Clarifying, Non-Substantive Changes
First, the Exchange proposes to add a
sentence to footnote * to clarify that,
unless otherwise specified, references to
volumes, quoting, ADV and CADV in
the Price List refer to Tape A securities.
Second, the Exchange proposes to
make a non-substantive, clarifying
change to the annual trading license fee.
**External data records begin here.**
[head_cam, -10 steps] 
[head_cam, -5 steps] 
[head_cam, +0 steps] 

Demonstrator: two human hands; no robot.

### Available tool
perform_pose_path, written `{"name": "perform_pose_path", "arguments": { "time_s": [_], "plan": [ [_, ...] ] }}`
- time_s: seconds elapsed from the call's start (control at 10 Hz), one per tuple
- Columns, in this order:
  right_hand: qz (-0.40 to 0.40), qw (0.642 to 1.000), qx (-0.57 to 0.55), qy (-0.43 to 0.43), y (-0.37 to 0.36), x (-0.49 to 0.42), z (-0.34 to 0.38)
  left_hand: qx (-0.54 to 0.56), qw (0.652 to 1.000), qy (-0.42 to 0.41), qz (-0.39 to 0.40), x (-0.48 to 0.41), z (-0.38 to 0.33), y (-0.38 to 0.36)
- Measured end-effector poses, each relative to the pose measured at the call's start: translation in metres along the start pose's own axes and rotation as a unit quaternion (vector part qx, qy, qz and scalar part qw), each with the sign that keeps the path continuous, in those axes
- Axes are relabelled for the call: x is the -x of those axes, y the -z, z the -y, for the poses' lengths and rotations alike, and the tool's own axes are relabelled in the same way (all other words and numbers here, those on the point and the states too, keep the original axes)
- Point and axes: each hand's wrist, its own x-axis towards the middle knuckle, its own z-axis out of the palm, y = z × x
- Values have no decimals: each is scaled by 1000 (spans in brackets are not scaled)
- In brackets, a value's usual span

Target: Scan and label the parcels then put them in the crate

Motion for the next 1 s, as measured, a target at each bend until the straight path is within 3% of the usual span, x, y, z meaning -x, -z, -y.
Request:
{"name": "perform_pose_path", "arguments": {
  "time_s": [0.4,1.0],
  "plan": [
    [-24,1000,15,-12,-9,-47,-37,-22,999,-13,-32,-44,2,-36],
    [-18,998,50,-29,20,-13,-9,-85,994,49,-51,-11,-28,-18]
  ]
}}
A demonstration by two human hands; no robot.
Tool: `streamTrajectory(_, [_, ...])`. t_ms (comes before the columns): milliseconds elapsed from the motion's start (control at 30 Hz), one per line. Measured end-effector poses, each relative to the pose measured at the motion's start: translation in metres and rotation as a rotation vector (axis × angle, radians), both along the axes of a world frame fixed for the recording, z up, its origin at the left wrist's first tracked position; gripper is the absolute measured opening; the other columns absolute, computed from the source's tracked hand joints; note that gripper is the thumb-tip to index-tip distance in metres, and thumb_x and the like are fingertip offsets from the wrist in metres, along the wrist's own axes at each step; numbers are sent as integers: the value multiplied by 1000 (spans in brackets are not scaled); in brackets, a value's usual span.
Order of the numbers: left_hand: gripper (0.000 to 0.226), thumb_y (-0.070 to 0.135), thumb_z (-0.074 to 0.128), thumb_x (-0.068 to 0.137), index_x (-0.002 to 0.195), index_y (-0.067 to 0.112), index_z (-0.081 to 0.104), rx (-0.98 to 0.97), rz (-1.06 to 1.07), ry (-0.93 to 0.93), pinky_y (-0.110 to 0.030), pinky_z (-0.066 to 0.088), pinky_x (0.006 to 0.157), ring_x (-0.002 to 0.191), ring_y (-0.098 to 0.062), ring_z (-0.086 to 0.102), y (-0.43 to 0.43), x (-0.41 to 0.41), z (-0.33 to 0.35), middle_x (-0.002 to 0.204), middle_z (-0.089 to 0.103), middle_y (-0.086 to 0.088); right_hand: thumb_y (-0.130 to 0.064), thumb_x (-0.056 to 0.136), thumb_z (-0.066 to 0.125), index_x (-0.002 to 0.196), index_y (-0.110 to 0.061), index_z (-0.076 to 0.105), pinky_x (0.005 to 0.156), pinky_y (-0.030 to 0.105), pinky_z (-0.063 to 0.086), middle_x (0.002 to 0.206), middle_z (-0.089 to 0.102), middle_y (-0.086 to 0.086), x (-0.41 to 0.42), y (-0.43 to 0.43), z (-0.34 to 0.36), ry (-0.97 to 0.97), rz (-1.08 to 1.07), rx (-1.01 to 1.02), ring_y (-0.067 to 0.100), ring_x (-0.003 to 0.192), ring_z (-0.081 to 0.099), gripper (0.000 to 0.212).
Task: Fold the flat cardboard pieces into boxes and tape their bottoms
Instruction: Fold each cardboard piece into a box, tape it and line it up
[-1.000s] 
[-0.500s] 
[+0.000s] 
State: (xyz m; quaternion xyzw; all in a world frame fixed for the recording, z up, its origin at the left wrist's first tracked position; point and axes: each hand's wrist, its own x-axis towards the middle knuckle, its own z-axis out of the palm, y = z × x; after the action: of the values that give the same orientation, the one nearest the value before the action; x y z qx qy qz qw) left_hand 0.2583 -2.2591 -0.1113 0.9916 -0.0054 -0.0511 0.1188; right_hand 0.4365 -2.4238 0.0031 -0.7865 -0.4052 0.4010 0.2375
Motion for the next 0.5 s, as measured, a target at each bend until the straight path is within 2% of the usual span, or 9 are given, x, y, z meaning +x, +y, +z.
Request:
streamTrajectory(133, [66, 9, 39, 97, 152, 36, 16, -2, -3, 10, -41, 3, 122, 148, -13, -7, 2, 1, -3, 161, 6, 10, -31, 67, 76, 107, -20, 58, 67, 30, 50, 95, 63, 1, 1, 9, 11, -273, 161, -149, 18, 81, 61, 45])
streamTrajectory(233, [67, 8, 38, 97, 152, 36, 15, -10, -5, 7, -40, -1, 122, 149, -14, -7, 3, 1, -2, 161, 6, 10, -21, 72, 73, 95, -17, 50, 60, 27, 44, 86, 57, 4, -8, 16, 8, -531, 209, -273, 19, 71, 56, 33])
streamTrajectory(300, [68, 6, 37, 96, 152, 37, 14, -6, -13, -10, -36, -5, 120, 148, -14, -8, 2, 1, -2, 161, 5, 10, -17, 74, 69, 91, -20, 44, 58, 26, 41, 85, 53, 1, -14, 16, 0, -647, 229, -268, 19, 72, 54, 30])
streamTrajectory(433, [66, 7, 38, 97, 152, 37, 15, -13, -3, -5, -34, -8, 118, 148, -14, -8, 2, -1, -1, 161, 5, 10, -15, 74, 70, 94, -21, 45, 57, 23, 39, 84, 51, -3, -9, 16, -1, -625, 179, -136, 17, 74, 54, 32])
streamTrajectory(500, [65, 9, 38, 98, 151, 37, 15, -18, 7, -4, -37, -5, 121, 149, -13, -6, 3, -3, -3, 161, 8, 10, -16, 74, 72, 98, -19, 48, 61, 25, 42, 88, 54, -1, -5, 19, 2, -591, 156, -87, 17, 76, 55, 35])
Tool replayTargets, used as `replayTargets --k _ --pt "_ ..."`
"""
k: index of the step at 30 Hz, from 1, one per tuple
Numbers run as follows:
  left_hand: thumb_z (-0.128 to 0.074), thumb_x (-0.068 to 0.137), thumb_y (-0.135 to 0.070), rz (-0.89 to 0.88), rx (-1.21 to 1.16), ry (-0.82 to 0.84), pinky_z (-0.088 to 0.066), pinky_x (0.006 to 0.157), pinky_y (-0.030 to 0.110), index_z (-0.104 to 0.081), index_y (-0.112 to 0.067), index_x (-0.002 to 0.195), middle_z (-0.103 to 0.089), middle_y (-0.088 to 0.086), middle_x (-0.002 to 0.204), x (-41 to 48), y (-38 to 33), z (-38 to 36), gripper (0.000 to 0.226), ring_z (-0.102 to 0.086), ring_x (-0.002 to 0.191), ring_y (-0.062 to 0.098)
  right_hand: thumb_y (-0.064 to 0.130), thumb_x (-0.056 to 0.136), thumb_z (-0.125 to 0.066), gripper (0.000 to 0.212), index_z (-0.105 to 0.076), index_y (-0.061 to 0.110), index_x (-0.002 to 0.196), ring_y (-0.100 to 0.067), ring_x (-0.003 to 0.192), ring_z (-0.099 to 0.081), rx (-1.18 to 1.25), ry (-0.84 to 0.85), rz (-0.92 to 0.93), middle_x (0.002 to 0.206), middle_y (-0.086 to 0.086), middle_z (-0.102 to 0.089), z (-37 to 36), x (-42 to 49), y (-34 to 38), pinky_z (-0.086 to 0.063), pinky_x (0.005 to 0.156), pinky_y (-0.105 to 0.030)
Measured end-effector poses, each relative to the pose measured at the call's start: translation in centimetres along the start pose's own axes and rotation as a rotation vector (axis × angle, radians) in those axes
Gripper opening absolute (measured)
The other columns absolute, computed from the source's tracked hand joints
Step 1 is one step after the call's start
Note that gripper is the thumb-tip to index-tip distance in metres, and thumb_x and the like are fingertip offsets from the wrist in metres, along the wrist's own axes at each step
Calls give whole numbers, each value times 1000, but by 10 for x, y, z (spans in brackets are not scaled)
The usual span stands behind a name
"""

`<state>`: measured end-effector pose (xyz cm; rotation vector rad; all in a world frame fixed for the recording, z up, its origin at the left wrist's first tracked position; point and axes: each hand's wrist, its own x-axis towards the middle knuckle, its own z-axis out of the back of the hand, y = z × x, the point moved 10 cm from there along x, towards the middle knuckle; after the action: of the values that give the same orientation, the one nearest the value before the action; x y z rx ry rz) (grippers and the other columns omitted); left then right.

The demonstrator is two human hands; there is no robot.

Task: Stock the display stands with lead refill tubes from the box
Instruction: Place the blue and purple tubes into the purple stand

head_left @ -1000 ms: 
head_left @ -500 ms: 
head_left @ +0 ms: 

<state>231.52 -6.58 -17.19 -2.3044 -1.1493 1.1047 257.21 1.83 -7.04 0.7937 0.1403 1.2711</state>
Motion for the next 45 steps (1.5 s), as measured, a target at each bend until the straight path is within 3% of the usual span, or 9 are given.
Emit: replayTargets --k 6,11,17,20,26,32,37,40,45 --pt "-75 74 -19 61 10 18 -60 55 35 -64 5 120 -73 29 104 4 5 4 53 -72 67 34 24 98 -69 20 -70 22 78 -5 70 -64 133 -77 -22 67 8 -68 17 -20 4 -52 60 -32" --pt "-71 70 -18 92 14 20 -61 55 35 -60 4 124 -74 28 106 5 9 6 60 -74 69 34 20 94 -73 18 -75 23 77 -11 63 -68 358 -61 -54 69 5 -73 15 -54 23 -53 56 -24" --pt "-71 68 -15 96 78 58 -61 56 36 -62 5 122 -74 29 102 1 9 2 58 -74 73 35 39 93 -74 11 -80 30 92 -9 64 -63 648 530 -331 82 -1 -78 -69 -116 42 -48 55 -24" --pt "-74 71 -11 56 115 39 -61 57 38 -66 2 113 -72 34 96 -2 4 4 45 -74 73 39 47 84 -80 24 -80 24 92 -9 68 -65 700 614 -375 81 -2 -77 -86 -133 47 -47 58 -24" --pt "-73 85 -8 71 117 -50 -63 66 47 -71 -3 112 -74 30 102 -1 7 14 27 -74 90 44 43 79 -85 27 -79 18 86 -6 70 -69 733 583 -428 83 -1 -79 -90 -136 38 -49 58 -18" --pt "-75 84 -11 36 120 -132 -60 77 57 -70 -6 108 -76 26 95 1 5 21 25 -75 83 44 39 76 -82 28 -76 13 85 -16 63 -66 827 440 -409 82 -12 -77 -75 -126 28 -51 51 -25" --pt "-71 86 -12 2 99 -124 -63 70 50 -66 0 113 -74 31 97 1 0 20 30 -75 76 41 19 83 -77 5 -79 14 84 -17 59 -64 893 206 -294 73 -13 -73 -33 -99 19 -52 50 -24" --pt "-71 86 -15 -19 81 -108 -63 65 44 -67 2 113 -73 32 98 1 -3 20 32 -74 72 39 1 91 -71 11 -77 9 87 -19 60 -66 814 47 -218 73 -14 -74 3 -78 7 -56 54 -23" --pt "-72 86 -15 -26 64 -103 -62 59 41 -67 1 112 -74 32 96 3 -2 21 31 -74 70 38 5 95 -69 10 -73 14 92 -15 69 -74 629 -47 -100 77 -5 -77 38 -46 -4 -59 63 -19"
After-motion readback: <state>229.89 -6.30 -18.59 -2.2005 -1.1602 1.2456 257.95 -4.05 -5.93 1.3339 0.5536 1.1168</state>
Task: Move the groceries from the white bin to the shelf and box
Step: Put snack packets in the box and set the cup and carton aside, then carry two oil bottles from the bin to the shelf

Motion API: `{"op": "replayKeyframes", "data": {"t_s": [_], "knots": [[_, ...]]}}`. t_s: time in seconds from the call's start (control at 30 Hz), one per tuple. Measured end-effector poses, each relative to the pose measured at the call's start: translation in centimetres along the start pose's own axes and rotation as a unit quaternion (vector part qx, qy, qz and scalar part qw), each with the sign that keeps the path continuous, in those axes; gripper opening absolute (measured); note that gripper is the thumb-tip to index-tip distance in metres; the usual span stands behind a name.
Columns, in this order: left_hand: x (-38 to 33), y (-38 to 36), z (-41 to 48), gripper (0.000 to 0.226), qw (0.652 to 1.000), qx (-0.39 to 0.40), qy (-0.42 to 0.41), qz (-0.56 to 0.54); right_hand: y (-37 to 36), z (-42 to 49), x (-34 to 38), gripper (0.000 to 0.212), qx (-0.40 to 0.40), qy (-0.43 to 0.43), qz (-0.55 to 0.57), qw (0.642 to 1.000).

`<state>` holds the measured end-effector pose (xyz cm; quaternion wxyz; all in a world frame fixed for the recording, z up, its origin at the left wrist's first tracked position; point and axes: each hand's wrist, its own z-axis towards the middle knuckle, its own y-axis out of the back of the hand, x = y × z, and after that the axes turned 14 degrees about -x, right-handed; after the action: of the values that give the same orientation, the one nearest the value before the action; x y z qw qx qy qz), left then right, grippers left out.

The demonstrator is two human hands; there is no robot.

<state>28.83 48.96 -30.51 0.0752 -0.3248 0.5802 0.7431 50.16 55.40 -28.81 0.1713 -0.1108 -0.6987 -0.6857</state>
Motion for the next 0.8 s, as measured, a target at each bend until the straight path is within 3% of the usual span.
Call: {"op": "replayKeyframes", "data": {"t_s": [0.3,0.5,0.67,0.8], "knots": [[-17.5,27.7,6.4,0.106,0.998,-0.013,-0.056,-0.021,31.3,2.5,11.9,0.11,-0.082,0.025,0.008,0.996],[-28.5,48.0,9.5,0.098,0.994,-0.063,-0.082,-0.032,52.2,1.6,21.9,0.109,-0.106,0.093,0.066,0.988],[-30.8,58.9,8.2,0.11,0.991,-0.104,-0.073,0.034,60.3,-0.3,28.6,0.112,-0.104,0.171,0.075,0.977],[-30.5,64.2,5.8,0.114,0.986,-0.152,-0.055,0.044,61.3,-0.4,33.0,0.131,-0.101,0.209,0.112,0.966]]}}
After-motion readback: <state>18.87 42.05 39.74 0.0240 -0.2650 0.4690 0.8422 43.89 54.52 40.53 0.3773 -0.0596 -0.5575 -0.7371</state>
Currently, for all member organizations,
including Floor brokers with more than
ten trading licenses but excluding
Regulated Only Members, the trading
license fee is $50,000 for the first license
held by the member organization unless
one of the other rates is deemed
applicable.6 The current Price List
provides that the annual fee applies to
‘‘All member organizations with 10 or
more trading licenses.’’ The Exchange
proposes a non-substantive change to
clarify this language by adding the
phrase ‘‘, including Floor brokers’’ after
‘‘All member organizations’’ and the
parenthetical ‘‘excluding Regulated
Only Members’’ at the end of the entry.
*
*
*
*
*
The proposed changes are not
otherwise intended to address any other
issues, and the Exchange is not aware of
any problems that member
organizations would have in complying
with the proposed change.
2. Statutory Basis
The Exchange believes that the
proposed rule change is consistent with
Section 6(b) of the Act,7 in general, and
furthers the objectives of Sections
6(b)(4) and 6(b)(5) of the Act,8 in
particular, because it provides for the
equitable allocation of reasonable dues,
fees, and other charges among its
members, issuers and other persons
using its facilities and does not unfairly
discriminate between customers,
issuers, brokers or dealers.
Tier 3 Adding Credit
The Exchange believes that providing
an additional way to qualify for the Tier
3 Adding Credit is reasonable, equitable
and not an unfairly discriminatory
allocation of fees because it would
encourage additional liquidity on the
Exchange and because members and
6 See Securities Exchange Act Release No. 82563
(January 22, 2018), 83 FR 3799, 3801 (January 26,
2018) (SR–NYSE–2018–03).
7 15 U.S.C. 78f(b).
8 15 U.S.C. 78f(b)(4) & (5).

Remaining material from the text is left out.